Statistics in Model

Metadata
- tags: #statistics
For a project predicting the collision likelihood between trucks and other users on the road, the topic of confidence interval was brought up
- The technique [[bootstrap-algorithm]] can be used to understand the level of confidence around regression coefficients and predictions
- Bootstrap algorithm to understand this
- Discussion with managers about how to implement this
  - Sample for training data (~80%)
  - Normalize the input data (in order to understand the coefficients in a linear regression)

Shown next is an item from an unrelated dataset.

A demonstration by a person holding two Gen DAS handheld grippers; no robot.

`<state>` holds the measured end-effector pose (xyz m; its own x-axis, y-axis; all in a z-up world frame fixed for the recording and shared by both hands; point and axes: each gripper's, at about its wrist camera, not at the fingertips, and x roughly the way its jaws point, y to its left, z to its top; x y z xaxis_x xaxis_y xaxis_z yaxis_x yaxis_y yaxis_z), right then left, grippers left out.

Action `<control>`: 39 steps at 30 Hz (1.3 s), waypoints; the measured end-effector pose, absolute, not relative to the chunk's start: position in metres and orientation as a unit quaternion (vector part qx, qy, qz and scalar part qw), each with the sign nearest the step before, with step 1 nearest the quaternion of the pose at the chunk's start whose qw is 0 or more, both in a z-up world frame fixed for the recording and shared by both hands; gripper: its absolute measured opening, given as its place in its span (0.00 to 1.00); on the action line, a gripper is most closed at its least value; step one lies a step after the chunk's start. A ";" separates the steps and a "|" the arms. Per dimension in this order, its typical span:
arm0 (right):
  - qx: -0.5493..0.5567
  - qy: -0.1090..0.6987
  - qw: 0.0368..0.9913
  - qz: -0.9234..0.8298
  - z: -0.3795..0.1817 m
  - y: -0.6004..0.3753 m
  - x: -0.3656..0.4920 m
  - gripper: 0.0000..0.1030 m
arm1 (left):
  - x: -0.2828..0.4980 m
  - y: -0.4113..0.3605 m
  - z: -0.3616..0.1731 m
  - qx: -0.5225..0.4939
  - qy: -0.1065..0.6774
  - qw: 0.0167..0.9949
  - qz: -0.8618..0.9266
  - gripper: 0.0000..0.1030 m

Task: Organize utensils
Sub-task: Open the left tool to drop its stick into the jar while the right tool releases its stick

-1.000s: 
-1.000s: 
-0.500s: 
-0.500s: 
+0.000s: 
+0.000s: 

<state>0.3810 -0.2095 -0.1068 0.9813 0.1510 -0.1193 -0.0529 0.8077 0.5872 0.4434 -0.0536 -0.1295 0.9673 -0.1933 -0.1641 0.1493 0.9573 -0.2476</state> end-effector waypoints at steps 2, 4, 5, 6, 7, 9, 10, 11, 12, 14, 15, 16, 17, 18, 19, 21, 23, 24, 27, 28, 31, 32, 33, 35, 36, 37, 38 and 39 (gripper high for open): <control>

  - Estimate the training data and record the estimated coefficients
  - Repeat n times
  - Note the range of variability of the estimated coefficients, make variable selections
  - Apply the model with the variability of estimated coefficient as the sample space to draw from
Designing a statistical test
- For given scenario, we would like to test if something has caused something else to change
  - Null hypothesis: no observable change
  - Alternative hypothesis: observable change
- There are four properties we care about: power, significance, sample size, effect size
  - These are interrelated with each other, and we can solve for any individual property if we define the other 3
- Power (1 - $\beta$ $β$ )
  - Is the probability to reject null hypothesis
  - $\beta$ is the probability of False Negative or Type II error
- Significance level ( $\alpha$ $α$ )
  - Is the probability to falsely concluding to reject null hypothesis (False Positive or Type I error)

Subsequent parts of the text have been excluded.